Seattle: something greater yet to come

December 8, 1999
Issue 

By David Bacon

SEATTLE — Those who marched or stood or sat in the streets here last week made history, and they knew it. And like the great marches against the Vietnam War, or the first sit-ins in the south in the late '50s, it was not always easy to see just what history was being made, especially for those closest to the events.

Tear gas, rubber bullets and police sweeps, the objects of incessant media coverage, are the outward signs of impending change — that the guardians of the social order have grown afraid. And there's always a little history in that.

Poeina, a young woman sitting in the intersection at the corner of Seventh and Stewart, waiting nervously for the cops to cuff her and take her away in her first arrest, knew the basic achievement she and her friends had already won: "I know we got people to listen, and that we changed their minds".

It was a statement of hope, like the chant that rose on November 30 from thousands of demonstrators as the police moved in: "The whole world is watching!"

The Seattle protests put trade on the road map of public debate, making WTO, the World Trade Organisation, a universally recognised set of initials in a matter of hours — what it took a year of debate over NAFTA (North American Free Trade Agreement) to accomplish. But perhaps the greatest impact of Seattle will be on the people who were there.

Just as anti-war demonstrations and civil rights sit-ins of decades ago were focal points from which people fanned out across the country spreading the gospel of their movement, Seattle is also a beginning of something greater yet to come. What will the people who filled its downtown streets take back into this city's neighbourhoods or similar towns and cities across the country?

A certain understanding of the world was forged in the streets here — a realisation based, to begin with, on who was there. Environmentalists came protesting against the impending destruction of laws protecting clean air and water. Animal rights activists came to protect sea turtles.

Trade unionists came fighting for jobs, and protesting against child labour. Fair trade campaigners arrived ready to debate corporate domination of the process by which trade rules are decided.

Even the generational culture of the protesters started to spill over from one group into another. Environmental activists in their 20s came with tactics from the battles in the forests of northern California and the Pacific north-west. They carried giant puppets, dressed themselves in costumes rather than carrying signs, and laid down in busy intersections in the morning rush hour.

In groups of 20 and 30, they chained their arms together, slipping metal sleeves over hands and chains to make it hard for the police to cut them apart. Two years ago, this tactic was answered by Humboldt County sheriffs, who swabbed pepper spray directly into the eyes of protesters at Pacific Lumber Company.

Even for veterans of civil disobedience, the chains are a tactic that demands determination to face down the fear of violent response. As police rushed in to make arrests and cut them apart, a young woman stood to the side, crying out in tears to the helmeted and shielded officers, "I'm your daughter!".

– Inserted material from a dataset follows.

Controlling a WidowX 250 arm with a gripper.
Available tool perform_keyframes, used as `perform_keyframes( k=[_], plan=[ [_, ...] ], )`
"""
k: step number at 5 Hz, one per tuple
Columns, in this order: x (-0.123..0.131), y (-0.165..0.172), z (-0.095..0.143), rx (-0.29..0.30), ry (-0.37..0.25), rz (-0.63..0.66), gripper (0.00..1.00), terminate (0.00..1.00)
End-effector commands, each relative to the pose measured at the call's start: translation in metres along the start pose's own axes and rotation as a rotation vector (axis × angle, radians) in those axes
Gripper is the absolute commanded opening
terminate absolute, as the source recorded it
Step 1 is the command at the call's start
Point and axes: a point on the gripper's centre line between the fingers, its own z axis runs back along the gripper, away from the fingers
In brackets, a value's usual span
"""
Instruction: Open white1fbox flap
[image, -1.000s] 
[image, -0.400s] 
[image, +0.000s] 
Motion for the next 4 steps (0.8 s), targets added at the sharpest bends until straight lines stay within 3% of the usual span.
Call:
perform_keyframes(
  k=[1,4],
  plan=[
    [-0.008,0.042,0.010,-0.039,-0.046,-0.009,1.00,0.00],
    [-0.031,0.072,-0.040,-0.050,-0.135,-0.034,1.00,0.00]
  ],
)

Later that day, tens of thousands of union members marched into downtown. Having shut down all the ports along the Pacific Coast from Alaska to San Diego, union members chanted and waved picket signs as their ranks filled the streets as far as the eye could see.

Each union's members marched together dressed in the union's colour jacket or T-shirt, each carrying banners and signs printed for the occasion. Many of the morning's young protesters were visibly impressed by the strength of the numbers and organisation. For Annie Decker, "The power and size of it made me feel joyful. I was proud that we were together, bringing the WTO into the public eye."

In the midst of the tear gas, it was not hard to see that this culture of protest is starting to spread, whether through union jackets on protesters in the redwood forests, or giant puppets on union picket lines in Oakland. Under the culture is the germ of an idea — the linkage.

For unionists, the global trading system has pitted workers in many countries against each other in a race to the bottom in wages and workers' rights. Environmental activists see a system which values profits over laws protecting health and the environment. Rather than creating an atomised assembly — each group pursuing its own interests in isolation — protesters came ready to see what they had in common.

Decker, an organiser and observer at an intersection filled with sitting bodies, called her own realisation liberating. "We don't have to just express an opinion on one issue", she said. "Trade and the power of corporations are affecting us in so many areas that we can all make connections, and see the common element behind the problems we share."

President Clinton may regret planning a summit of the powerful which has become overshadowed by street protest. But in the long run, he will regret this realisation more. It is an indictment, not of a particular company, or even a single country, but of a whole economic order which is uniting its enemies in opposition to it.